Britain’s primary stock indexes had a challenging start to 2024, snapping a streak of weekly gains as investors reevaluated their expectations for aggressive monetary policy easing in light of better-than-expected economic data.
The FTSE 100, which heavily relies on exporters, declined by 0.4% on Friday, primarily due to the strengthening pound, which tends to negatively impact the shares of companies earning in dollars.
This decline also marked the first weekly drop in six weeks, with global stock markets reacting to recalibrated expectations regarding rate cuts by major central banks, including the U.S. Federal Reserve.
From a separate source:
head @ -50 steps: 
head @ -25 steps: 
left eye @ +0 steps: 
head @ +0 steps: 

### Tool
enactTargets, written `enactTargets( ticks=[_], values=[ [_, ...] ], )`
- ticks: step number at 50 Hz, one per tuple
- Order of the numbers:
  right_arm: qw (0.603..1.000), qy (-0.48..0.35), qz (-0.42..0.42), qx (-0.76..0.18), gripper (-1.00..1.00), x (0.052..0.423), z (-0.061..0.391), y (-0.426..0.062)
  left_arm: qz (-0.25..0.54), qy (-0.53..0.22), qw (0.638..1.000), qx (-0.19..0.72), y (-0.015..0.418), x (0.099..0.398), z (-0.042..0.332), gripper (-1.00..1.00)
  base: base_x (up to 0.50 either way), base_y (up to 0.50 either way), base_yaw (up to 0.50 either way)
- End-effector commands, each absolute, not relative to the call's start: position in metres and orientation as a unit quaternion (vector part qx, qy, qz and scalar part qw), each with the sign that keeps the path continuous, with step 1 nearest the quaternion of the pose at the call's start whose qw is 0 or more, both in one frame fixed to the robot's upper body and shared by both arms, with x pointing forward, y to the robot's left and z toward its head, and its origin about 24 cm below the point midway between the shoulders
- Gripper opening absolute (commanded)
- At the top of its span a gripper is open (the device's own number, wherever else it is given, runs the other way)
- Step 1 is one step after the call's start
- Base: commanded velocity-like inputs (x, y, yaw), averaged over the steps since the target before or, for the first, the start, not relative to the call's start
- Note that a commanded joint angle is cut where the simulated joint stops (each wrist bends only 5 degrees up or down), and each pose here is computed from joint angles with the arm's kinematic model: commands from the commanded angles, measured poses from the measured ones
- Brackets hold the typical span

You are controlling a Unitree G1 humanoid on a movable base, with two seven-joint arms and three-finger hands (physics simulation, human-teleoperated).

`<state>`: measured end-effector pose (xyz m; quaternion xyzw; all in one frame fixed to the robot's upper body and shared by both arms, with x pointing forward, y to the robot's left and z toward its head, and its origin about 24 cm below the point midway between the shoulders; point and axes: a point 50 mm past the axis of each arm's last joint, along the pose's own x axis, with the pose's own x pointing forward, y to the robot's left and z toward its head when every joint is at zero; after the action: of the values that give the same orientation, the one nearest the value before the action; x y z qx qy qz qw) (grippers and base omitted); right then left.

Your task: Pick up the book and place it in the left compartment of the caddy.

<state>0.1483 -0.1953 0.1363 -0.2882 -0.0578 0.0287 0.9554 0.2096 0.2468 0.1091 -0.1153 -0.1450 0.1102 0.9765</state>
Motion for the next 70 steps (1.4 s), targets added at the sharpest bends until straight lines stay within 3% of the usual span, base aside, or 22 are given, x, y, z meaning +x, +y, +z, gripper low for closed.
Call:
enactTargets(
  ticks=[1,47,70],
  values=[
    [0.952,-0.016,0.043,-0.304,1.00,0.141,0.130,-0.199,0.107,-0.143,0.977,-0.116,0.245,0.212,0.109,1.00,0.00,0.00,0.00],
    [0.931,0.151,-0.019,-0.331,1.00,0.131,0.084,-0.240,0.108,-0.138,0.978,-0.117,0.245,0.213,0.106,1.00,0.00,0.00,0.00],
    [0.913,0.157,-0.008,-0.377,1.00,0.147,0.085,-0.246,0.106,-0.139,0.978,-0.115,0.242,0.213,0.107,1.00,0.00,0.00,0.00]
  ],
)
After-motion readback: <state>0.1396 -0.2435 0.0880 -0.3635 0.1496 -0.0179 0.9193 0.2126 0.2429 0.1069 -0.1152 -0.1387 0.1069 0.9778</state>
While Wall Street stocks managed to recover from an initial sell-off triggered by stronger-than-expected jobs data, European markets remained under pressure.
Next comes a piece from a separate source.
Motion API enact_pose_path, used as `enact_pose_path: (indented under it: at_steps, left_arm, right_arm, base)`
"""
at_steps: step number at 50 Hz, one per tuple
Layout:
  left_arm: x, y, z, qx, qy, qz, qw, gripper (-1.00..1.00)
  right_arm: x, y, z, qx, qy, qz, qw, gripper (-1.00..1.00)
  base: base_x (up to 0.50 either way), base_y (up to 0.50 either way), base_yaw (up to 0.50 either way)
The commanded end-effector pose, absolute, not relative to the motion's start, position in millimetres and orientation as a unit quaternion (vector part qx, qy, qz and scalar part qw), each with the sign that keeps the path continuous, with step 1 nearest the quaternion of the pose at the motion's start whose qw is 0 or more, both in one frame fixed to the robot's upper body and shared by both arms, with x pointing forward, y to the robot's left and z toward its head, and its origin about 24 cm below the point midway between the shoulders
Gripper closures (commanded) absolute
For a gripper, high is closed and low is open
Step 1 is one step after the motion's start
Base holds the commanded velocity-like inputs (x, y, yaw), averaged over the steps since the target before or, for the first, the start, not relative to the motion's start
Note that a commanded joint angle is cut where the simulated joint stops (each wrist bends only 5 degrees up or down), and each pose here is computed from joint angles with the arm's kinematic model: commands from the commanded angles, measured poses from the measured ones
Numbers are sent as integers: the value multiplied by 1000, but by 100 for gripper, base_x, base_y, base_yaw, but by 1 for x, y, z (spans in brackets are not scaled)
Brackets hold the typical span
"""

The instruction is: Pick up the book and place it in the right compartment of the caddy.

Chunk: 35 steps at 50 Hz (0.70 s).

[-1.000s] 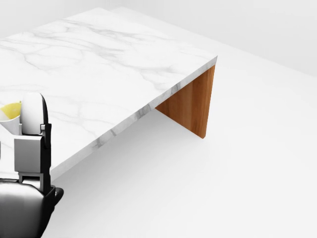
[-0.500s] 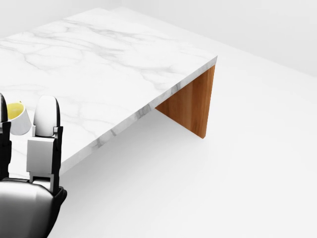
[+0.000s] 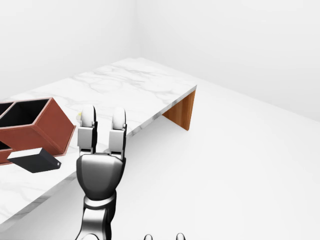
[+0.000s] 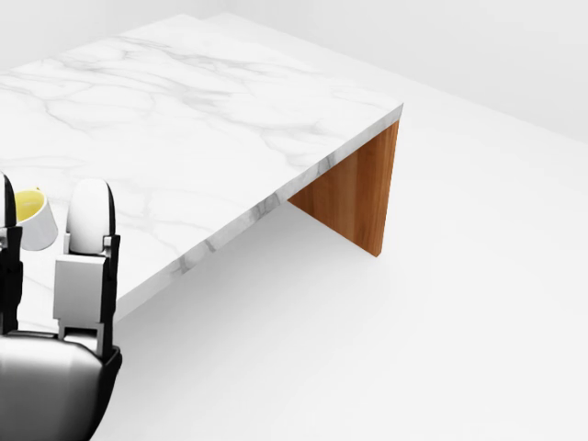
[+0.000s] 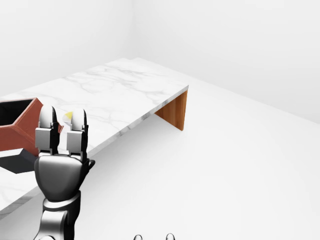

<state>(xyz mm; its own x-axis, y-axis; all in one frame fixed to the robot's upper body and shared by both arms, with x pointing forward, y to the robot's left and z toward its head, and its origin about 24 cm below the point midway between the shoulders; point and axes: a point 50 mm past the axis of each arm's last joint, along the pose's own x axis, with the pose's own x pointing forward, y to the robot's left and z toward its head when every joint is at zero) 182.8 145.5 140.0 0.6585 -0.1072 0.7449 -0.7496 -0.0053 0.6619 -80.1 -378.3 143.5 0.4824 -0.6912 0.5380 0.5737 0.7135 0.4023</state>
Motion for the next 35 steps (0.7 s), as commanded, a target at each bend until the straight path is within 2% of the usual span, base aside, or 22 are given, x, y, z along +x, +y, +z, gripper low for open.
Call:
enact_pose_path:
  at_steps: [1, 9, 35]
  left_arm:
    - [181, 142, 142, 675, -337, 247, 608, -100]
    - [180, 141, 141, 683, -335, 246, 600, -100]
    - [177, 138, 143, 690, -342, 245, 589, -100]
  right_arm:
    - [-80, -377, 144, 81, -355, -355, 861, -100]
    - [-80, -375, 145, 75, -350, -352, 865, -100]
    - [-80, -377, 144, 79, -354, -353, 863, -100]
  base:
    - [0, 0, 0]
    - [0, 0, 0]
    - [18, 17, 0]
Michael Hewson, Chief Market Analyst at CMC Markets, described the beginning of 2024 as “equivalent to a bit of a cold shower” after the optimism that had characterized the end of 2023.
The spirits manufacturer Diageo saw a 1.5% drop in its UK-listed shares following China’s announcement of an anti-dumping investigation into brandy imports from the European Union.
This move by China, which accounts for 3% of Diageo’s sales, added to the challenges facing the company.
Additionally, shares of Endeavour Mining, a gold mining company, plummeted by 6.9% as the CEO, Sebastien de Montessus, was immediately removed from his position.
The mid-cap FTSE 250 index also faced a weekly decline of 2.4%, dropping by 0.8%. However, some positive signs emerged from recent economic data.
Traders began to revise down their expectations for rate cuts by the Bank of England in 2024 after evidence surfaced that Britain’s economy had displayed greater resilience in December than initially feared.
A survey revealed that the construction sector showed signs of recovery, despite the steep rise in interest rates.
Additionally, British house prices experienced annual growth in December for the first time in eight months, indicating stabilization in the property market despite higher borrowing costs.
Overall, the stock market’s reaction to economic data and changing expectations resulted in a challenging start to 2024 for British stock indexes, with investors closely monitoring central bank actions and economic indicators in the coming months.
Money markets reflected this sentiment by adjusting their expectations, pricing in 123 basis points of interest rate cuts by the Bank of England for the year, compared to 150 basis points the previous week.